Bon-Affût ne répliqua pas; les deux chasseurs sellèrent et bridèrent leurs chevaux, et après avoir visité leurs armes avec tout le soin d'hommes qui sont convaincus qu'ils ne tarderont pas à s'en servir, ils se mirent en selle et s'avancèrent vers la barrière du camp.

Deux sentinelles se tenaient l'œil au guet, immobiles et droites à cette barrière; elles se placèrent devant les coureurs des bois.

Ceux-ci n'avaient aucunement l'intention de s'éloigner inaperçus, n'ayant aucune raison de cacher leur départ.

—Vous partez? demanda une des sentinelles.

—Non, nous allons seulement pousser une reconnaissance aux environs.

—A cette heure?

—Pourquoi pas?

—Dame! Il me semble que par un temps pareil mieux vaut dormir que courir la Prairie.
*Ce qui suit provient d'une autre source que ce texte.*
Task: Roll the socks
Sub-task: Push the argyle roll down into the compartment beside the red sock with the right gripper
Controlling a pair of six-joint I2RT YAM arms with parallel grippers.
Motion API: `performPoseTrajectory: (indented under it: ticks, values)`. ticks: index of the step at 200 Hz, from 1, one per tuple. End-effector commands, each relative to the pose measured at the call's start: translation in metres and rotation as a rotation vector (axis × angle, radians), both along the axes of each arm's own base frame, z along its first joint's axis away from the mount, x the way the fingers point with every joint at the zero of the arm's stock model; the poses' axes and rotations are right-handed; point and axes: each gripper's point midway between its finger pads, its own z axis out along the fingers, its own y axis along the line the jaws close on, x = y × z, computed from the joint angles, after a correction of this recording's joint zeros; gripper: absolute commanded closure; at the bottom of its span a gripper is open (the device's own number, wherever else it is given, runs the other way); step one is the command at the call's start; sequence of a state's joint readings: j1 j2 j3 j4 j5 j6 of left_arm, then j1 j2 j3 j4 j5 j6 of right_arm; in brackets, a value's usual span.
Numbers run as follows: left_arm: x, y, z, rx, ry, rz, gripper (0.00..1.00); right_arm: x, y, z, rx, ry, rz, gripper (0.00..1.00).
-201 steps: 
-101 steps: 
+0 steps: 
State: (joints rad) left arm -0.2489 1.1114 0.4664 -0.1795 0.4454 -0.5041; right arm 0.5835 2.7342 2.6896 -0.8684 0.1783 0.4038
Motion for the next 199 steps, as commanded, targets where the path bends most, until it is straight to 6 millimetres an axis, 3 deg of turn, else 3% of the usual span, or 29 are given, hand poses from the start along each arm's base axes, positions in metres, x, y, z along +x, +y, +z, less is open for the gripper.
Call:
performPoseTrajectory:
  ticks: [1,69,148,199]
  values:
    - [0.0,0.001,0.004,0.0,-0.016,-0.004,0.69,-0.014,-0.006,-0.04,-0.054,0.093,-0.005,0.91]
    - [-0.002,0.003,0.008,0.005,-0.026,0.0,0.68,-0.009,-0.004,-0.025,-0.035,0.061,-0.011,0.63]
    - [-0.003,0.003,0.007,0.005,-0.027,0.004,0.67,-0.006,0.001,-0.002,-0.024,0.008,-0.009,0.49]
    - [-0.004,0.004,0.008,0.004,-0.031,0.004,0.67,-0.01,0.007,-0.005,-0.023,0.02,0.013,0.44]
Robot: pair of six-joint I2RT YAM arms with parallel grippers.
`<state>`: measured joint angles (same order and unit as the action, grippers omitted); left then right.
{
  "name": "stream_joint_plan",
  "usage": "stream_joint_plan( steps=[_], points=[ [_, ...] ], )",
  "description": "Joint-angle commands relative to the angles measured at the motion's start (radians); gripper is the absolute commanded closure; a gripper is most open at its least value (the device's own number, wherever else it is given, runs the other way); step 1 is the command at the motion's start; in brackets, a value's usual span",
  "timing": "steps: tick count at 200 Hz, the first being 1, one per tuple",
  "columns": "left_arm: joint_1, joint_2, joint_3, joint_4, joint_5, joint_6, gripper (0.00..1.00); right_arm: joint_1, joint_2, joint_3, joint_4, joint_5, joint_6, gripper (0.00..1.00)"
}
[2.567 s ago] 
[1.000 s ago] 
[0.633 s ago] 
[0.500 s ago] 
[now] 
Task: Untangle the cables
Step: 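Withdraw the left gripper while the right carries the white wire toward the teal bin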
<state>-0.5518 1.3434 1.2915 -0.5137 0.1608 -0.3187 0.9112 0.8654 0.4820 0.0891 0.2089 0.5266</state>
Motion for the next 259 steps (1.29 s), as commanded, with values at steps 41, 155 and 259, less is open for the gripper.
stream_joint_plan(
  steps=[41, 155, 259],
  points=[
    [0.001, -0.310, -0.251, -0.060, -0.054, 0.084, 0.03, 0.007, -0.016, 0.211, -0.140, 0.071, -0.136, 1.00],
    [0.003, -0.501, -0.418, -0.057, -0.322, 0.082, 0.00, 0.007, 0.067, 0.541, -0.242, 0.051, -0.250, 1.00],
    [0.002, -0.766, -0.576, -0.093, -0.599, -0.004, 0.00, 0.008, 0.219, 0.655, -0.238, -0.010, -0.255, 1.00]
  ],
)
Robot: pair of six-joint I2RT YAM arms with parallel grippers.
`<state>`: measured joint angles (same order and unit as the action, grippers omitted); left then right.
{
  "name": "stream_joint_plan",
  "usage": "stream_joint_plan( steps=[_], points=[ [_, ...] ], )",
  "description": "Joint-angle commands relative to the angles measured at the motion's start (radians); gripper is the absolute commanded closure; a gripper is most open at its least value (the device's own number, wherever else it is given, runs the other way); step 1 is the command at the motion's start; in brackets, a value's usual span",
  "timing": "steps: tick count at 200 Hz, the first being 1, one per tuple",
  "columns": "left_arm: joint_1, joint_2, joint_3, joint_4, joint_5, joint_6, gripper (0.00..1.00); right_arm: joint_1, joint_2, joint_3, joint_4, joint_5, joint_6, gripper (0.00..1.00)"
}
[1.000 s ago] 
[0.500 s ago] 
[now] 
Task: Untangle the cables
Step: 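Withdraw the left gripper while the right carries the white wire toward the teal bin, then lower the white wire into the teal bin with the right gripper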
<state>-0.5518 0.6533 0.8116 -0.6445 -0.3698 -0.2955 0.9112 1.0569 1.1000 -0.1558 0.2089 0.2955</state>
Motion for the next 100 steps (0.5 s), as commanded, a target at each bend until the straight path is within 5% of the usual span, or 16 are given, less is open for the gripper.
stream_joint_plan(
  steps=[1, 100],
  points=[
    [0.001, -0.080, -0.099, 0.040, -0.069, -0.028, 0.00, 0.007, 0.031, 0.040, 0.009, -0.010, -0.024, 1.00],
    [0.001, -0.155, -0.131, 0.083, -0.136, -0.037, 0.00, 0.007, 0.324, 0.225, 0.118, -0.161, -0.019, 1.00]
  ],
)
—Il vous semble mal, compagnon, répondit Bon-Affût d'un ton péremptoire, et d'abord, retenez ceci: je ne dois compte de mes actions à personne; si je sors à cette heure, par l'orage qui menace, c'est que j'ai probablement pour agir ainsi des raisons puissantes; ces raisons, je ne puis et ne dois vous les dire; maintenant, voulez-vous, oui ou non, me livrer passage? Sachez seulement que je vous rendrai responsable plus tard du retard que vous apporterez à l'exécution de mes projets.

Le ton employé par le chasseur en leur parlant frappa les deux sentinelles; elles se consultèrent quelques minutes à voix basse, puis celle qui, jusque-là, avait porté la parole, se tourna vers les deux hommes, qui attendaient impassibles le résultat de cette délibération.